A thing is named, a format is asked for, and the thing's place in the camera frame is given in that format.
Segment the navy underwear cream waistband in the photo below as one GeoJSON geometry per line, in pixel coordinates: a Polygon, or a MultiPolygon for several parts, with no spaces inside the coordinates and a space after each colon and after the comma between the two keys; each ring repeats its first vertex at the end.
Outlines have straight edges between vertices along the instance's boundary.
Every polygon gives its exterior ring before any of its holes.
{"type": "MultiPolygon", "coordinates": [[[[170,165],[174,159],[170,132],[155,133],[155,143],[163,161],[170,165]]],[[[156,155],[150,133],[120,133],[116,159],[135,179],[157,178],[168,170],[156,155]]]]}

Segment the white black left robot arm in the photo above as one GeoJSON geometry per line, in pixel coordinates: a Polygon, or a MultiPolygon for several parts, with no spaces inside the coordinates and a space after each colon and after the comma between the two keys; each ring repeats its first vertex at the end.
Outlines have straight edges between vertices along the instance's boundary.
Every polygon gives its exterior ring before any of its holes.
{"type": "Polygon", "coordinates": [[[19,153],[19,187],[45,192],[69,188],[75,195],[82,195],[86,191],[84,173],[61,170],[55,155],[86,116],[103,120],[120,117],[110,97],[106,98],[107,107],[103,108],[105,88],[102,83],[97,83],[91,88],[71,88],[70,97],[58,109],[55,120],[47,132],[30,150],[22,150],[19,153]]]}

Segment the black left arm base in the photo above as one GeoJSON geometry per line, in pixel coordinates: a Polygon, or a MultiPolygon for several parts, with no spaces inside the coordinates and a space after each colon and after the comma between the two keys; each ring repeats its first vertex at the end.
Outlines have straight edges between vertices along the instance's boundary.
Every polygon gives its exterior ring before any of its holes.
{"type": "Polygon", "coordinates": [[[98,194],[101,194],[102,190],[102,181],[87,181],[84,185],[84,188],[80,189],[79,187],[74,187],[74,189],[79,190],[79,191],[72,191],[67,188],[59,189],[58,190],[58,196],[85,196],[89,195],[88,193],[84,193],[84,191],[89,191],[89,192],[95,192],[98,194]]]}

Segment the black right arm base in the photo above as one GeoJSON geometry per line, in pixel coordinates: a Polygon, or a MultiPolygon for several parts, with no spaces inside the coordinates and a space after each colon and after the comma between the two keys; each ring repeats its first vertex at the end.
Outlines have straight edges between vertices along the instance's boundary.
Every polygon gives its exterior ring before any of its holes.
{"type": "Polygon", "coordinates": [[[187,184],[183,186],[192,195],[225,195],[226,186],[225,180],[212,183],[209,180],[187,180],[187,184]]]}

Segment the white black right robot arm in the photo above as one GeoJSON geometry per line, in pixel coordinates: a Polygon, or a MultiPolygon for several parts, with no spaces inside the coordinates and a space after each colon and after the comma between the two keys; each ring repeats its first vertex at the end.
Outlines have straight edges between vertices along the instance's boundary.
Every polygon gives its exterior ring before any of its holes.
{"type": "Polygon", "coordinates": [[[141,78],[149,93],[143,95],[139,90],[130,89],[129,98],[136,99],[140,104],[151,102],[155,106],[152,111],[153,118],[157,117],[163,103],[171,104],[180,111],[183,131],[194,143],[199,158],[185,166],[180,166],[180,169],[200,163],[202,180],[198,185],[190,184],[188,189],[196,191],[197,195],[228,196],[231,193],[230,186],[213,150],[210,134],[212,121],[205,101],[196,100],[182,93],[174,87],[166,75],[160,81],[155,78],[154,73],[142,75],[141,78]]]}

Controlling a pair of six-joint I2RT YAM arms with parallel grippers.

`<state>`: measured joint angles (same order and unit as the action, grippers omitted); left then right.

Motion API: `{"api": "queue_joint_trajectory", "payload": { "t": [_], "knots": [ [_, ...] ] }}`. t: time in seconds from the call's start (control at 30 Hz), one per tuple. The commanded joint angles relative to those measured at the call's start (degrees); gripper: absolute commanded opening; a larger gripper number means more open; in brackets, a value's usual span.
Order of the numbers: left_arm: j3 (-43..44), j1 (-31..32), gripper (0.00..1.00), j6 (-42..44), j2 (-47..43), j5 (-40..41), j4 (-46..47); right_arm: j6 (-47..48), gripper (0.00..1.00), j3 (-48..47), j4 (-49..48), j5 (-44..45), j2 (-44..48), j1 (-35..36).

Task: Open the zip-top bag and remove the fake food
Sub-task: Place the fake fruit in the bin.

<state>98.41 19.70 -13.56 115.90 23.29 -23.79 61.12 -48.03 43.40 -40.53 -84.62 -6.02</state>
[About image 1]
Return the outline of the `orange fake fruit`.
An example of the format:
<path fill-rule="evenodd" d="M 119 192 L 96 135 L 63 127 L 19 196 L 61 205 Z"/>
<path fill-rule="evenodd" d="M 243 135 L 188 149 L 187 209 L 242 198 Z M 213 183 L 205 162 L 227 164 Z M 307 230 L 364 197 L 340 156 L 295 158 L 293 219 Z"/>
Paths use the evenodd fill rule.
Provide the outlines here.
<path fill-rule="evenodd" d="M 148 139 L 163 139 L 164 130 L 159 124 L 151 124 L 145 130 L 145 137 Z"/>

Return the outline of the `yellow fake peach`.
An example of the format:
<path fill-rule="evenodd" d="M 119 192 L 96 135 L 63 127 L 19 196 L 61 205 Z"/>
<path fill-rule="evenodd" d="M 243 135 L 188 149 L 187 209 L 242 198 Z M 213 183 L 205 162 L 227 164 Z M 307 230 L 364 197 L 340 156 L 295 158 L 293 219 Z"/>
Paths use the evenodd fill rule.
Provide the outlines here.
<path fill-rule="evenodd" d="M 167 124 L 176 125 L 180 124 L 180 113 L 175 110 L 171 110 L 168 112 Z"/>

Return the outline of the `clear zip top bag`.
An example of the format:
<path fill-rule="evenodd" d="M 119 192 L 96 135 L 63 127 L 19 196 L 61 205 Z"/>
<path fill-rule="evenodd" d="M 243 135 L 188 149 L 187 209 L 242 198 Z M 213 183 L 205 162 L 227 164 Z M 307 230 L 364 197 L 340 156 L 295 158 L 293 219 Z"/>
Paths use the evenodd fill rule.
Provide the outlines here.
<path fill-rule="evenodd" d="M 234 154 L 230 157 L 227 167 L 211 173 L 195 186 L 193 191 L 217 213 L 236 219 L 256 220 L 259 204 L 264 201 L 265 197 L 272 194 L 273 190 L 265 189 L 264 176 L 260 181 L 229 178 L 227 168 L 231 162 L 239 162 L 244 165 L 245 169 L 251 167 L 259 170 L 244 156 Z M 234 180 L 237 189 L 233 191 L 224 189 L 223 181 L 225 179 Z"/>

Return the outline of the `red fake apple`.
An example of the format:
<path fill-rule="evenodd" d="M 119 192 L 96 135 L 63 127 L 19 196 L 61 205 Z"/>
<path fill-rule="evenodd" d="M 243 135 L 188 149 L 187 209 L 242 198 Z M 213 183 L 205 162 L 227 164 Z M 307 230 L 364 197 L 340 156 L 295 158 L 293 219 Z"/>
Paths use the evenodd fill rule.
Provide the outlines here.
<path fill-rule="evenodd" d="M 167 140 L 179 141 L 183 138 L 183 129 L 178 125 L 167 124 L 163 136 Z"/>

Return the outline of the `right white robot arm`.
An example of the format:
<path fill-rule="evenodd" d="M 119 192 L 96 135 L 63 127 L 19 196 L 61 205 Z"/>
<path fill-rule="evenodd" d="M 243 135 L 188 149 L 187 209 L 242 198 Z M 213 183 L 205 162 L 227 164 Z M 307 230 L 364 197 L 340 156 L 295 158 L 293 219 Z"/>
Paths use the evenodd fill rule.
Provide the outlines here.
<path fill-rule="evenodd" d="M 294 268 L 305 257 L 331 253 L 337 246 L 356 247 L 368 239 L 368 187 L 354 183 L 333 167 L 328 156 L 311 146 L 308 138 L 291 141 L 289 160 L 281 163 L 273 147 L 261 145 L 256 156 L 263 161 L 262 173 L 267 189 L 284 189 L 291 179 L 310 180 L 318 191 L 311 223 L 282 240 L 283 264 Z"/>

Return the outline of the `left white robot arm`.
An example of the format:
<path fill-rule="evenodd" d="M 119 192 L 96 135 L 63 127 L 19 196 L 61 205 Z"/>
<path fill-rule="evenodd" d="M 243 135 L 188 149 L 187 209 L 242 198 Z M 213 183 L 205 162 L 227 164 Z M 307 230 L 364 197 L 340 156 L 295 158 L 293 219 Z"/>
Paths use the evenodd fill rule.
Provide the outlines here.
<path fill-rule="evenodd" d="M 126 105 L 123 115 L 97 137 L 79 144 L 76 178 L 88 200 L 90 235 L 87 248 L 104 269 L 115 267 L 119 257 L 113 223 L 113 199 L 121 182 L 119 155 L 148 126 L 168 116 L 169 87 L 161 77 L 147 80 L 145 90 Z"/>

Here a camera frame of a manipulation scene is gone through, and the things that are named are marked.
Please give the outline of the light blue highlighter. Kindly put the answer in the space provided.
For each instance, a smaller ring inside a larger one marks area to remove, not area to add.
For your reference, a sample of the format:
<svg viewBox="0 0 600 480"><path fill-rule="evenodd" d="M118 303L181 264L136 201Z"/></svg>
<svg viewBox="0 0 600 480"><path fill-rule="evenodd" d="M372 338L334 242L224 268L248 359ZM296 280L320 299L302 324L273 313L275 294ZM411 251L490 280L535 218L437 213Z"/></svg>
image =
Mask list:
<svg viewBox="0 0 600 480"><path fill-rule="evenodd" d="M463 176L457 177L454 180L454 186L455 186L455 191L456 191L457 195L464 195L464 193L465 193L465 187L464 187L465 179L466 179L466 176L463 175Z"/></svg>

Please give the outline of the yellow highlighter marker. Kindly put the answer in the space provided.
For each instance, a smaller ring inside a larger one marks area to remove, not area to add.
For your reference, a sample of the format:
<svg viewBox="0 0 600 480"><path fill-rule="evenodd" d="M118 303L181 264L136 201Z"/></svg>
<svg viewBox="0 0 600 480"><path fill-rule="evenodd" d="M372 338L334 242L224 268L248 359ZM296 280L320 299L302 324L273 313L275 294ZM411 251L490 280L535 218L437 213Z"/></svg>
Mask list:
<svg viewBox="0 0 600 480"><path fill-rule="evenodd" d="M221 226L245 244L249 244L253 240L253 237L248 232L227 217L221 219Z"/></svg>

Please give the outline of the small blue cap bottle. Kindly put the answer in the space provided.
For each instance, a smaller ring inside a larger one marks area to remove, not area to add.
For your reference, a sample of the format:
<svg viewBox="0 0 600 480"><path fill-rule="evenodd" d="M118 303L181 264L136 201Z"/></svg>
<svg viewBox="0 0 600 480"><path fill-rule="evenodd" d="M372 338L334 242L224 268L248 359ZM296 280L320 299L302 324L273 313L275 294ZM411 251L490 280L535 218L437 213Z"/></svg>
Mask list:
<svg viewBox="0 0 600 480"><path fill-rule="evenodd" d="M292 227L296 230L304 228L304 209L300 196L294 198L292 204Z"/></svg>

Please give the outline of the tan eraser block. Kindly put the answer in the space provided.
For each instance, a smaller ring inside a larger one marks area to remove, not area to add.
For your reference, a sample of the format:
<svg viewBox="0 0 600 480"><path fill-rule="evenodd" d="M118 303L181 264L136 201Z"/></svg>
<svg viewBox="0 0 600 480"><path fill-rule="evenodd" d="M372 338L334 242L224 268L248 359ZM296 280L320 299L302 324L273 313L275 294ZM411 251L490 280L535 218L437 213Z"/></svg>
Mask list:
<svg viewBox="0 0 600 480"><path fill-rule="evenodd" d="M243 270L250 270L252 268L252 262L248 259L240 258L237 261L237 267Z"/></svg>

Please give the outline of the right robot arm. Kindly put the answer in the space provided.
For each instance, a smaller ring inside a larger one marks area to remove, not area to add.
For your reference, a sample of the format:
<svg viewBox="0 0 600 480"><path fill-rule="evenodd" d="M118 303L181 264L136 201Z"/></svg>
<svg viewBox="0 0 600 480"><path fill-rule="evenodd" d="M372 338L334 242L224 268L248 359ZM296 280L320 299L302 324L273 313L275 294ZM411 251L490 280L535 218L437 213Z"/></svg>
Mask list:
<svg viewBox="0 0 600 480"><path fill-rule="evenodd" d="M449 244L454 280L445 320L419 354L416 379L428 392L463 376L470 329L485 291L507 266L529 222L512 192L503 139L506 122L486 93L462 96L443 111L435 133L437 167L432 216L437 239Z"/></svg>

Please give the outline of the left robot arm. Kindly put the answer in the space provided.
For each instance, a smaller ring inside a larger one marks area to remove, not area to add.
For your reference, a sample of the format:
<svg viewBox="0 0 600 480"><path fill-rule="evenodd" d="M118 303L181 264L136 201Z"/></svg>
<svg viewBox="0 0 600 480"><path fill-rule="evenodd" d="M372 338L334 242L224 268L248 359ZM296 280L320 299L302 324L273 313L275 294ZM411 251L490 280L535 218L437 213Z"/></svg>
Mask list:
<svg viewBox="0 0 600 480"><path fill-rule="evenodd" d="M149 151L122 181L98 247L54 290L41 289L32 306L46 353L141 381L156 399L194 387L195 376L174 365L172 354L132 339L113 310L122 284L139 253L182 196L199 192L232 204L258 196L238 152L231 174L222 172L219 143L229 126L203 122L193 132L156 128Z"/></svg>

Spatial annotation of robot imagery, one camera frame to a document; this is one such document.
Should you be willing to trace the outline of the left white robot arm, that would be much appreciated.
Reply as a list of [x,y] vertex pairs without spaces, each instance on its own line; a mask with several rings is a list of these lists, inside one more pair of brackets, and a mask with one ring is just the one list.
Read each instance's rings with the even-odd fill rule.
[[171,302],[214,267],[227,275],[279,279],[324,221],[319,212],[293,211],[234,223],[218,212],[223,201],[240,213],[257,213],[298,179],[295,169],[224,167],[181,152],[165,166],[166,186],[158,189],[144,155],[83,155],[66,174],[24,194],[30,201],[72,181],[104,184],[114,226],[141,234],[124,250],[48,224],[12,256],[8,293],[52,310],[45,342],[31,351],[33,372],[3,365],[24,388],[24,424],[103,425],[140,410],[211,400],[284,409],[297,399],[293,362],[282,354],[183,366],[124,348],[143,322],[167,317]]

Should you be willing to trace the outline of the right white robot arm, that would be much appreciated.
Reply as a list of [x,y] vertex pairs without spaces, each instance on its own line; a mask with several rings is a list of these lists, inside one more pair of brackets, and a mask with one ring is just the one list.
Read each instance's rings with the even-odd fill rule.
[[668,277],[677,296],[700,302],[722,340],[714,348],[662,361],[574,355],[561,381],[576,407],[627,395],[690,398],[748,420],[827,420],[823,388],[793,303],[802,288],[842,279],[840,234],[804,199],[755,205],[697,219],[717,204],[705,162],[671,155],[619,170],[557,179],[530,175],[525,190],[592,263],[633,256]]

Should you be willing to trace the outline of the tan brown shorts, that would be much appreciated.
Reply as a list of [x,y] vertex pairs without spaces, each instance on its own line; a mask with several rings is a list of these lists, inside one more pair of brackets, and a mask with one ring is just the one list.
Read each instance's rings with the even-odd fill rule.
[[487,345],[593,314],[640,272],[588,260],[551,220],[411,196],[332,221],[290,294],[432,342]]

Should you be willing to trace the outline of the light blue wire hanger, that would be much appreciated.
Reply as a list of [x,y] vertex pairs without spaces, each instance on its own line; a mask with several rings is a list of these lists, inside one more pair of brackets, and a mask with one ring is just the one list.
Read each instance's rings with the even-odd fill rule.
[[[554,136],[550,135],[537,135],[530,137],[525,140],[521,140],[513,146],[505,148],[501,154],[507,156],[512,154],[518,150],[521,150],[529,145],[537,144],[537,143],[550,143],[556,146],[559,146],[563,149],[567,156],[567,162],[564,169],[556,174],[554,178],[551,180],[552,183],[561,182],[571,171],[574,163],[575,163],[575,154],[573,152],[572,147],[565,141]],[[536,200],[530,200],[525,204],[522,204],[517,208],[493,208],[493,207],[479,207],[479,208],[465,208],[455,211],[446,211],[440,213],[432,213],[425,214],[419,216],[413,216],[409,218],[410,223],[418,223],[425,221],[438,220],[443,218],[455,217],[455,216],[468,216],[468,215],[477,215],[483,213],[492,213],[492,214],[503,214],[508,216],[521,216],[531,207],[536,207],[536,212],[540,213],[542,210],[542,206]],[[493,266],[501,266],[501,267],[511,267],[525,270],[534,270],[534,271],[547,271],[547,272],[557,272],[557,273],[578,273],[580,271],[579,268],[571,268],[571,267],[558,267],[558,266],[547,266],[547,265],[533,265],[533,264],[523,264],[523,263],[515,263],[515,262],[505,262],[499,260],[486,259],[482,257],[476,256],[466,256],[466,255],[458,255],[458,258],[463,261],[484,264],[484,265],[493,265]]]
◆ ◆ ◆ ◆ ◆
§ Task to carry out: Using the records given above, list every line that includes the word "frame".

§ Response box:
A thing is named, a format is asked for, and the thing's place in the camera frame is given in that format.
Here a camera frame of a manipulation scene is gone through, and the things that are named are marked.
Spatial annotation of robot imagery, one camera frame to a document; this is one such document.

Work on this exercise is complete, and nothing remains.